The companies besides announced that the United States Patent and
Trademark Office granted the patent entitled "Antisense Modulation of
Apolipoprotein B (apoB) Expression," U.S. Patent No. 7,407,943. The patent
broadly covers the use of antisense compounds targeting the apoB messenger
RNA except a ribozyme.
"We are making excellent advance in implementing our comprehensive
development design for mipomersen," stated John P. Butler, president of
Genzyme's renal, endocrine and cardiovascular business units. "The start of
the heFH study puts us on track to meet our goal of beginning foursome new
mipomersen studies this year. In addition, the recent patent issuance
increases the overall value of mipomersen, which we believe has tremendous
potential to help patients."
The new trial volition evaluate the safety and efficacy of mipomersen in
patients wHO have heFH and coronary thrombosis artery disease. It is a randomised,
double-blind, placebo-controlled study taking place at approximately 30
sites in the U.S. and Canada, with an anticipated amount enrollment of
around one C patients. Patients on a stable venereal infection of other lipid-lowering
agents are organism randomized 2:1 to receive a 200 mg dose of mipomersen or
placebo weekly for 26 weeks. The primary endpoint will be percent simplification
in LDL cholesterol, and data ar expected to be available in 2010. The
run will add together to the body of clinical information on mipomersen and the overall
merchandise profile.
"This is an exciting instant for mipomersen, combining the initiation of
the phase 3 tribulation in heFH with a very broad patent leeway that expands
the patent coverage for the apoB franchise," aforesaid Stanley Crooke, chairman
and chief executive officer of Isis. "This comprehensive patent covers
methods of inhibiting apoB by targeting anyplace on the messenger RNA
including the site to which mipomersen binds, and all healing uses that
might event from lowering apoB."
Mipomersen Development Plan
The initial indicant sought for mipomersen will be for patients with
homozygous FH, and enrolment in a phase 3 trial in this affected role population
is expected to be completed by the end of this year. Data are expected to
be useable in mid-2009 and a U.S. filing for this indication is
anticipated during the second half of 2010.
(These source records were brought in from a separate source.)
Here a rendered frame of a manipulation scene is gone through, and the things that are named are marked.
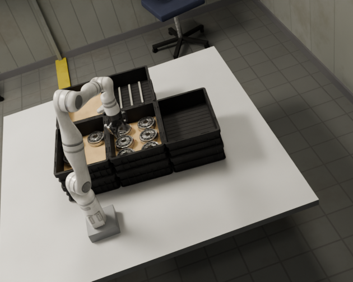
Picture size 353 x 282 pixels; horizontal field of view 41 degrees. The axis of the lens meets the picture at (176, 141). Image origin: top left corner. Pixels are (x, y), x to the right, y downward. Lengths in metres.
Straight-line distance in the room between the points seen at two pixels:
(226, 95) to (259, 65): 1.49
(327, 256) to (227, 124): 0.98
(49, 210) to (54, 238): 0.21
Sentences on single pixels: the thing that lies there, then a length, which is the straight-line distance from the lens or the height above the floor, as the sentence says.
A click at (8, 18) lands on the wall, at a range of 5.26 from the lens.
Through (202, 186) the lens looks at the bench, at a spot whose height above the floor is 0.70.
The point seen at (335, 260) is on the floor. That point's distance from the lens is 3.01.
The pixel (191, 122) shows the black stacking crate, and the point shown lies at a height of 0.83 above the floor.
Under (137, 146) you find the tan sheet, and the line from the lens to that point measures 2.63.
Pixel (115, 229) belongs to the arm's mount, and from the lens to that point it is 2.40.
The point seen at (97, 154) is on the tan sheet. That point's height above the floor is 0.83.
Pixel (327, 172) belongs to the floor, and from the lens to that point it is 3.44.
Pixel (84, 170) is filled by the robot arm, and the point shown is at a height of 1.12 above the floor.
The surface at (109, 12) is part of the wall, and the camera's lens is 5.28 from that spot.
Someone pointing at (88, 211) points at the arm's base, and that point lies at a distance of 2.33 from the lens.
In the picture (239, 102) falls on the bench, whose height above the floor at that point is 0.70.
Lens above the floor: 2.54
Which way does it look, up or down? 41 degrees down
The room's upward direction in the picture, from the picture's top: 17 degrees counter-clockwise
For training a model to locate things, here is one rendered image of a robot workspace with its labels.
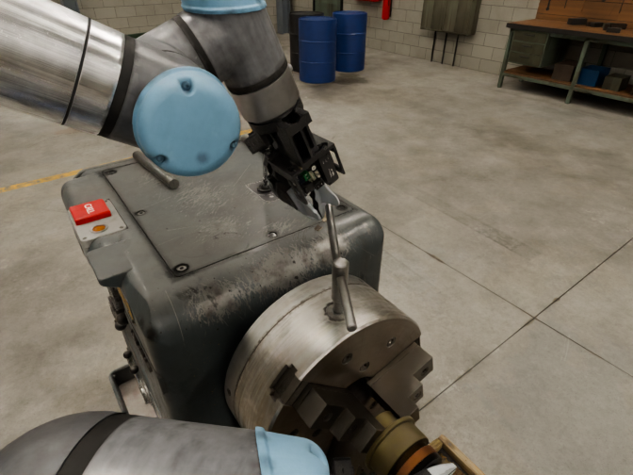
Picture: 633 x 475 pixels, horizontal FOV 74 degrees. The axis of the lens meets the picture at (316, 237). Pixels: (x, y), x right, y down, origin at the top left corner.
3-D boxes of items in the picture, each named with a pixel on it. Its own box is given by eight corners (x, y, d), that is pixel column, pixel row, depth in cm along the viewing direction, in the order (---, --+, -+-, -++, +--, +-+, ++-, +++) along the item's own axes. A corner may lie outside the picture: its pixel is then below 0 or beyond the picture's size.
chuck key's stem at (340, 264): (346, 330, 60) (350, 266, 54) (331, 331, 60) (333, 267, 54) (343, 319, 62) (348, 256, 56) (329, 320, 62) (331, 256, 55)
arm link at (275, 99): (217, 87, 50) (269, 50, 51) (235, 119, 53) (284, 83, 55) (247, 101, 45) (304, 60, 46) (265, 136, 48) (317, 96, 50)
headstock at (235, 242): (101, 302, 115) (50, 171, 93) (253, 244, 138) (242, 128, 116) (181, 486, 75) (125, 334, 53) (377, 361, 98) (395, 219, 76)
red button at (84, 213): (72, 216, 79) (68, 206, 78) (105, 206, 82) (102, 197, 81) (78, 230, 75) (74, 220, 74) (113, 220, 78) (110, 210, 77)
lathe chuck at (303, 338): (244, 466, 72) (221, 339, 54) (379, 378, 87) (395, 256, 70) (270, 514, 66) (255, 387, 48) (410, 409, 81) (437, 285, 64)
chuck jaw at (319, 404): (320, 399, 65) (270, 392, 56) (339, 372, 65) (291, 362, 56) (368, 455, 57) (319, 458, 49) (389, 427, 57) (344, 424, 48)
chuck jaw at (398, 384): (352, 367, 66) (406, 322, 70) (357, 383, 70) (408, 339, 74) (403, 418, 59) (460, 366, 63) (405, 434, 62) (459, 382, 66)
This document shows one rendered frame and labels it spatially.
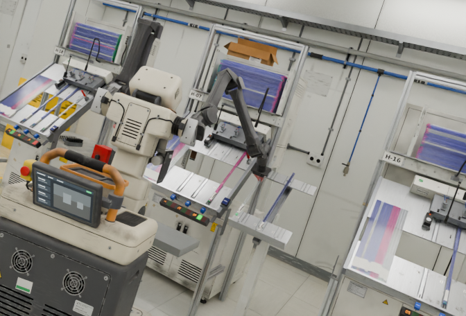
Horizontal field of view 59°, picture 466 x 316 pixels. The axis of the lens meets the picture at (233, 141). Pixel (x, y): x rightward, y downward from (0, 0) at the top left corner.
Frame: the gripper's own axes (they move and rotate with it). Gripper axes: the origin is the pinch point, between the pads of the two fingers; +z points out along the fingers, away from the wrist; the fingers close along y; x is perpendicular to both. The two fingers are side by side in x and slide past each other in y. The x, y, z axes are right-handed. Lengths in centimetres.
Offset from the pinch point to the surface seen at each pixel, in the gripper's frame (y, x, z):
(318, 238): -25, -101, 172
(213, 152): 45, -21, 17
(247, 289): -13, 39, 52
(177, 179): 53, 11, 18
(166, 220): 63, 16, 60
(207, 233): 30, 14, 56
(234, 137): 36, -35, 10
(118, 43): 165, -71, -10
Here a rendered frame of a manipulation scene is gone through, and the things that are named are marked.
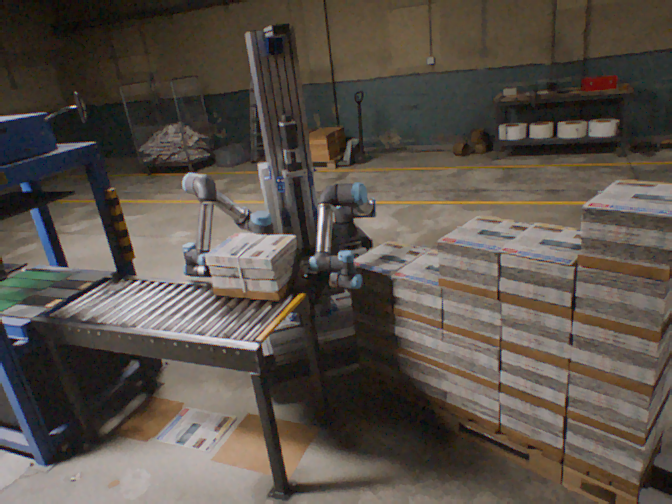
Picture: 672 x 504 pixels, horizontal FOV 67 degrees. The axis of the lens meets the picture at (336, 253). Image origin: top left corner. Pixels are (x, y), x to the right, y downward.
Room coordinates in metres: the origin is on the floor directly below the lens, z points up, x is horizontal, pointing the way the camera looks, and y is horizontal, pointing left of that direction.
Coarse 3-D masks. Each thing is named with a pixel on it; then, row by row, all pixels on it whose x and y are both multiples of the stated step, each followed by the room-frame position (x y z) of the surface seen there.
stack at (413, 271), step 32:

Genzyme and Isis plan to begin trey additional trials evaluating
mipomersen's safety and efficacy in reducing LDL cholesterol in high-risk
patients during the second half of 2008. These trials will let in: one for
apheresis-eligible patients, and iI for bad, high cholesterin
patients. All three have anticipated trial designs that include a 2:1
randomization ratio of a 200 mg dose of mipomersen or placebo weekly for 26
weeks.
These trials volition continue to build the body of clinical evidence
around mipomersen's value in managing identical high risk of exposure patients. Data from
the trials testament also inform the design of the morbidity and mortality
result study for potential expansion of mipomersen's label to include a
broader group of at-risk, high cholesterol patients on maximally tolerated,
currently uncommitted therapies.
Following the finalization in June of the mipomersen permit and
quislingism agreement between Genzyme and Isis, the mipomersen IND and
all regulatory authority has been transferred to Genzyme. Now that this
transition has taken place, the companies are looking for forward to Genzyme
tics. As
an pioneer in RNA-based drug find and development, Isis is the owner
or exclusive licensee of over 1,500 issued patents world-wide. Additional
information about Isis is available at http://www.isispharm.com.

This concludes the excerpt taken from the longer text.